DIRECTIONS:
Check the records below line by line. Give the count of lines with "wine", and nothing else.

Stored entries:
──────────────────────────────

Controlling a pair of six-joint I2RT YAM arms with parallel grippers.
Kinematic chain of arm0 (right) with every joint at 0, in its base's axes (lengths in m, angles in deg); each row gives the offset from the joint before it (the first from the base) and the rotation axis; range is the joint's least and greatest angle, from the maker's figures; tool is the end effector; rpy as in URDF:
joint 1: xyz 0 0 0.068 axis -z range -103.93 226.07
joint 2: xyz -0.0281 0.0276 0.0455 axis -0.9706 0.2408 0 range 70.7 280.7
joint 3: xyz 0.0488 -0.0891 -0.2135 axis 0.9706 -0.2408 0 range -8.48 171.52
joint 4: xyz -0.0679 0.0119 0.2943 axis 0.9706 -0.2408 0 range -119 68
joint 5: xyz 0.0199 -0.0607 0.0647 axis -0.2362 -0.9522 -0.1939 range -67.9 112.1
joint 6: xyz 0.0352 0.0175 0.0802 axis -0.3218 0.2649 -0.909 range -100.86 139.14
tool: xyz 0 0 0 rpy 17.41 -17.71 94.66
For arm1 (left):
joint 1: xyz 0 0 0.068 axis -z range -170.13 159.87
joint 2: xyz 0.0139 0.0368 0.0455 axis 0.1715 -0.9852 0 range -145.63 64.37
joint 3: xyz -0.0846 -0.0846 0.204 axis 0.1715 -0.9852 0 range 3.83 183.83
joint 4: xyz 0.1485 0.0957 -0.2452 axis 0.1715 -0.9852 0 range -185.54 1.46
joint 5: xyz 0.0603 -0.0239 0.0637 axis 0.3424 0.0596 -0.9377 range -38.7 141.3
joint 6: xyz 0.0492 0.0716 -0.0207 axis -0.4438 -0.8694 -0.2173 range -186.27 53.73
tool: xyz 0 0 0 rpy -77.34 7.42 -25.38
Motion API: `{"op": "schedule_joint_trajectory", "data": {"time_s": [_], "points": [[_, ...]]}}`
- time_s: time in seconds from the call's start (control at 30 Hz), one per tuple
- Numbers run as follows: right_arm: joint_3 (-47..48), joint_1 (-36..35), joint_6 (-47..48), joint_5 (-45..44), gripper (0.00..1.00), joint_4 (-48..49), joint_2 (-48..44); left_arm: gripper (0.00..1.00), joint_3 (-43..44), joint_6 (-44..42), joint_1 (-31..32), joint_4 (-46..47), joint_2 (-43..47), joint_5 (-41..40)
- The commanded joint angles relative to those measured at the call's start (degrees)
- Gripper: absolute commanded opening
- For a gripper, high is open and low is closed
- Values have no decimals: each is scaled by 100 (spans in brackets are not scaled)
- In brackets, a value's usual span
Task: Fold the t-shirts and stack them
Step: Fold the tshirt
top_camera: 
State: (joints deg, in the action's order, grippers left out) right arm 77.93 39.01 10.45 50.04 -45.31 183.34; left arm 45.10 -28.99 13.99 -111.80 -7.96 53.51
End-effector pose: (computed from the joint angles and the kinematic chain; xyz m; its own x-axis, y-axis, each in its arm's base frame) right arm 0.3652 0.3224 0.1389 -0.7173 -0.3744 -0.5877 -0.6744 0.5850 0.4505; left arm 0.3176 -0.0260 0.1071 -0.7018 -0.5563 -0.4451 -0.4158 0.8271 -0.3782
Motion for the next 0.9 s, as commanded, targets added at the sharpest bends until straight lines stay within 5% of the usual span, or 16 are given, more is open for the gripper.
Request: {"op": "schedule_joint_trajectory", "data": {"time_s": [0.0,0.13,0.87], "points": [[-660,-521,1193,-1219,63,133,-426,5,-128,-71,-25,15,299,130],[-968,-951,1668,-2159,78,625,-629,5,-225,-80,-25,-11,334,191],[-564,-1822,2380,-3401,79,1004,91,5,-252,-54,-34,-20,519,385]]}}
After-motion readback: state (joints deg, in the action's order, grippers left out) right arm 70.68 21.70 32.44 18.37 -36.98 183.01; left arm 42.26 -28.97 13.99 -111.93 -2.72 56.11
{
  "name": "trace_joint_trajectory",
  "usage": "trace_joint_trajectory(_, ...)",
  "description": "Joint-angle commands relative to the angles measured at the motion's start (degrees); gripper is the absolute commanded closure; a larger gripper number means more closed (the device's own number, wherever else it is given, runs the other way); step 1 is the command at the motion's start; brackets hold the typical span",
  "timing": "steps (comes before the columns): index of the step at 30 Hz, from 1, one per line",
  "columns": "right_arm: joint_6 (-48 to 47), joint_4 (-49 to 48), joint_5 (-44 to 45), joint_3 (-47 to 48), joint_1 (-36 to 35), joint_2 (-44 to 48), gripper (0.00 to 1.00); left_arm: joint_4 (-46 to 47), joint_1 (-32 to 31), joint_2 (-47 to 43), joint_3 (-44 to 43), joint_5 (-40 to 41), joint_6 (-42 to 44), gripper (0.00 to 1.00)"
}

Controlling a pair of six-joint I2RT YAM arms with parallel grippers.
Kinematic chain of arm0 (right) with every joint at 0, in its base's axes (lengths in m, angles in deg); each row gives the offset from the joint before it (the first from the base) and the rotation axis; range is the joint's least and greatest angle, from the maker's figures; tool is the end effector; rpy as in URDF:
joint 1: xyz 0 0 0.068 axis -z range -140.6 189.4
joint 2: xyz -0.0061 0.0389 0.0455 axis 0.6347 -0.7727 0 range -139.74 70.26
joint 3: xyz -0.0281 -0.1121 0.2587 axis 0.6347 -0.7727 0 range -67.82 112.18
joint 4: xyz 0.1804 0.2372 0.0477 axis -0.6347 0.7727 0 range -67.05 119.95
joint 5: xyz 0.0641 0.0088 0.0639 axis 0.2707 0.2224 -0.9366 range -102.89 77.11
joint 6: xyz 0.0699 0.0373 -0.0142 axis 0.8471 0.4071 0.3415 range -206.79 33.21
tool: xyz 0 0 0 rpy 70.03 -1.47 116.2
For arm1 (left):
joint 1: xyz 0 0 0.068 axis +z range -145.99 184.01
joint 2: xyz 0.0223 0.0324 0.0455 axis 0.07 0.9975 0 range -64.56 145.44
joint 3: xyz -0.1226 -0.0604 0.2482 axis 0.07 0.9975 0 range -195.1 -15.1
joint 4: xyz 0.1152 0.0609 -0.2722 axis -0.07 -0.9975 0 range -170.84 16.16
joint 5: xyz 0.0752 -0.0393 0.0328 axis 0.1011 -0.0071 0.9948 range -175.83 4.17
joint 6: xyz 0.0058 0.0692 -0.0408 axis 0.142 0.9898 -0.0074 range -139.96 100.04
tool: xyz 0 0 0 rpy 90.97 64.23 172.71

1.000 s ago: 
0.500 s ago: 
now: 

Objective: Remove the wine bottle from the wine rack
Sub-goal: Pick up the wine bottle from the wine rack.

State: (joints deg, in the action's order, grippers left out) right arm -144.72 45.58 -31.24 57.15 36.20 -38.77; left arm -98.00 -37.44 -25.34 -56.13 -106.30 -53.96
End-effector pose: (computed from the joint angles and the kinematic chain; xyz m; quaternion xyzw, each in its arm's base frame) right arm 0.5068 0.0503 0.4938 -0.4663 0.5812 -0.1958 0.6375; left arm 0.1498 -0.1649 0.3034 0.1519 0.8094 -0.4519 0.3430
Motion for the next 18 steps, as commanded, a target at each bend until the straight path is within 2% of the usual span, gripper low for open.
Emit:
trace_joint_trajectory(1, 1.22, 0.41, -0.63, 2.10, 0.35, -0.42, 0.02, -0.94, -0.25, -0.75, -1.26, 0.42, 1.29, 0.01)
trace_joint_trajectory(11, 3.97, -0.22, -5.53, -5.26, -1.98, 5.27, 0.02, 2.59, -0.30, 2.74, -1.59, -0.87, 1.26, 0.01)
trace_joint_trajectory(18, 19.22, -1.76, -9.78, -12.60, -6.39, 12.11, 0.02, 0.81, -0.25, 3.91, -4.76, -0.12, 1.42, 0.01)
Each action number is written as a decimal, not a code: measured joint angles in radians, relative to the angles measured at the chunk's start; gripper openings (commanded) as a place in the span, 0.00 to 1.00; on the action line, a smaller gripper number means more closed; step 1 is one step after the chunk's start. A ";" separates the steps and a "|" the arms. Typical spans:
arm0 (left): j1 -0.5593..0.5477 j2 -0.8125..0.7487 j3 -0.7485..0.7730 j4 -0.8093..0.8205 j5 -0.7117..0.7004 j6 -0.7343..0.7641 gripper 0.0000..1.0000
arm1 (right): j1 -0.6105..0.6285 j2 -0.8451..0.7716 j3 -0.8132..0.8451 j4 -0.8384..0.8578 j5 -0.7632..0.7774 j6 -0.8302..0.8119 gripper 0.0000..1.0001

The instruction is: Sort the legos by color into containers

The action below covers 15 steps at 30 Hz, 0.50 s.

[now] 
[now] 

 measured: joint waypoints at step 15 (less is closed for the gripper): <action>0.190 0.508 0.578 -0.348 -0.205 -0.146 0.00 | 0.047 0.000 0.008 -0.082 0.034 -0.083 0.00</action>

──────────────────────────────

ANSWER SPACE:
2